A horse wins 12% of its races on dry tracks, but only 6% of its races on wet tracks. A certain race track is dry 80% of racing days and wet 20% of racing days.
a)What is the probability that, on a random day the track is wet and the horse wins?
b) What is the probability that, on a random day the track is wet and the horse loses?
I would appreciate any help from anyone! Thanks!!
a) It's a conditional probability: P(wins/wet)= P(wetand wins)/P(wet)= 0.06/0.20= 0.3
b) 1-0.3=0.7 - I think
To find the probability that, on a random day, the track is wet and the horse wins, we need to use conditional probability. Let's break down the problem into two parts:
a) What is the probability that the horse wins given that the track is wet?
b) What is the probability that the track is wet?
a) To find the probability that the horse wins given that the track is wet, we need to multiply the probability of the horse winning on a wet track by the probability of the track being wet.
The probability of the horse winning on a wet track is 6%, which can be expressed as 0.06. The probability of the track being wet is given as 20%, or 0.20.

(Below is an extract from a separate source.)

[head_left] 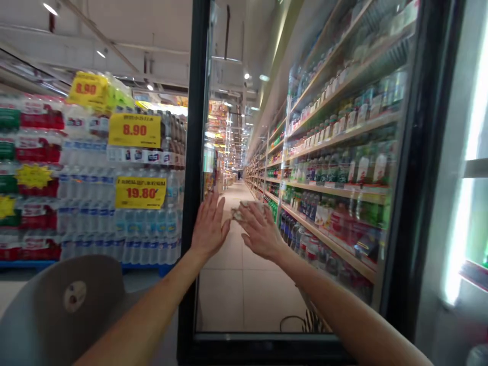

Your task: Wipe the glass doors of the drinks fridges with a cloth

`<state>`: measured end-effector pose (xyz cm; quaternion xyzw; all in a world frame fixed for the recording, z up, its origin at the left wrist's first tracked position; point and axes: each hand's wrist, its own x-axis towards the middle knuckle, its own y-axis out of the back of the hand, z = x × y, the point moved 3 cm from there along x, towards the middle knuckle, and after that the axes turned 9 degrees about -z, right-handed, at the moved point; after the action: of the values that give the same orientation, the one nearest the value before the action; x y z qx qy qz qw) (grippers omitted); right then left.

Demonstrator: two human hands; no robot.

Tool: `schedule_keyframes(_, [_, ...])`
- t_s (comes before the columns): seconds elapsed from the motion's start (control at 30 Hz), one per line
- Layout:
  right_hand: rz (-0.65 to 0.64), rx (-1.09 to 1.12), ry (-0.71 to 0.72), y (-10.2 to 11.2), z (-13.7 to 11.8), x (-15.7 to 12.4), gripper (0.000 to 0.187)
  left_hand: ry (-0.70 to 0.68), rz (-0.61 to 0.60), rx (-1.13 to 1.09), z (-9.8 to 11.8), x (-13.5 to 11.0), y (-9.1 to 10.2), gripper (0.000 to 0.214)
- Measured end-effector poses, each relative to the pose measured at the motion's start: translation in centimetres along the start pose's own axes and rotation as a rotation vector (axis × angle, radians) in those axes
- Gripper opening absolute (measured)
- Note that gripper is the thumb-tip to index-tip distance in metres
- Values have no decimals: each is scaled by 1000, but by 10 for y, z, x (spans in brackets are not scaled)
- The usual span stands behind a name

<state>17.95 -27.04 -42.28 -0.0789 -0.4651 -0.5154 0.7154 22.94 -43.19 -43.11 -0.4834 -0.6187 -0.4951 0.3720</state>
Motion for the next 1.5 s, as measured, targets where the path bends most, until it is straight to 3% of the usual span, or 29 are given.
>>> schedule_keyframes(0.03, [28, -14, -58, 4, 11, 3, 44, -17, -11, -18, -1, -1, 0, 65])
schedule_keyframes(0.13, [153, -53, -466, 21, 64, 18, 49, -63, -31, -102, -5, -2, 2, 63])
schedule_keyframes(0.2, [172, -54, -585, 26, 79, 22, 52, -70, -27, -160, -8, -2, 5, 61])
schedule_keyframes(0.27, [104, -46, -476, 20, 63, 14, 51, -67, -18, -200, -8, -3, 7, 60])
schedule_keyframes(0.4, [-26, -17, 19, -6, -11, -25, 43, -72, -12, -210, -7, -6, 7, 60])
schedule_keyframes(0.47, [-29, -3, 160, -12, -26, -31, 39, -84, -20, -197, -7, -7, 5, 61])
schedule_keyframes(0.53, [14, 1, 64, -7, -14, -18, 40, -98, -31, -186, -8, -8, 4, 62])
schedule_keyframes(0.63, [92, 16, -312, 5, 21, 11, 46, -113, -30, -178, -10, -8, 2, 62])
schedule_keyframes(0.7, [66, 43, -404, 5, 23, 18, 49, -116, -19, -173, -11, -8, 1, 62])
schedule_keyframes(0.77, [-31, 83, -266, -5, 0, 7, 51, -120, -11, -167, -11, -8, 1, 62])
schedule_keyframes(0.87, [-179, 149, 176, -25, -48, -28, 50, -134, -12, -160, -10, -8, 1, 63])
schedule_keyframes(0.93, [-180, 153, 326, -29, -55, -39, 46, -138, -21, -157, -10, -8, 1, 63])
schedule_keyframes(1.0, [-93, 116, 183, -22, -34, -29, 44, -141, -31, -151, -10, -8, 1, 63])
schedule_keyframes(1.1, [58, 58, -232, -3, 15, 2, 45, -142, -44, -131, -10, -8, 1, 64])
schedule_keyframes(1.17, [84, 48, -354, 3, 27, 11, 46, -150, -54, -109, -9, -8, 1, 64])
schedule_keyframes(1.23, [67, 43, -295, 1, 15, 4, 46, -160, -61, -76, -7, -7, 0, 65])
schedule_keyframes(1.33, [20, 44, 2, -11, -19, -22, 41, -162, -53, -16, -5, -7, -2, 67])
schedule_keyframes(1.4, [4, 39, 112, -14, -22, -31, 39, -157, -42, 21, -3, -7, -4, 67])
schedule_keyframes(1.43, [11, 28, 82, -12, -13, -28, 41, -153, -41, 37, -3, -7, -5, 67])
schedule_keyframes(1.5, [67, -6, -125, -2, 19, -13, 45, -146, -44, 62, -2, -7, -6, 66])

Therefore, the probability that, on a random day, the track is wet and the horse wins is 0.06 * 0.20 = 0.012, which is equivalent to 1.2%.
b) To find the probability that the track is wet, we are given that the track is wet on 20% of racing days. Therefore, the probability of the track being wet is 20%, or 0.20.
Therefore, the probability that, on a random day, the track is wet and the horse loses can be found using the following equation:
Probability of the track being wet - probability that, on a random day, the track is wet and the horse wins.
So, this would be 0.20 - 0.012 = 0.188, or 18.8%.
To summarize:
a) The probability that, on a random day, the track is wet and the horse wins is 1.2%.
b) The probability that, on a random day, the track is wet and the horse loses is 18.8%.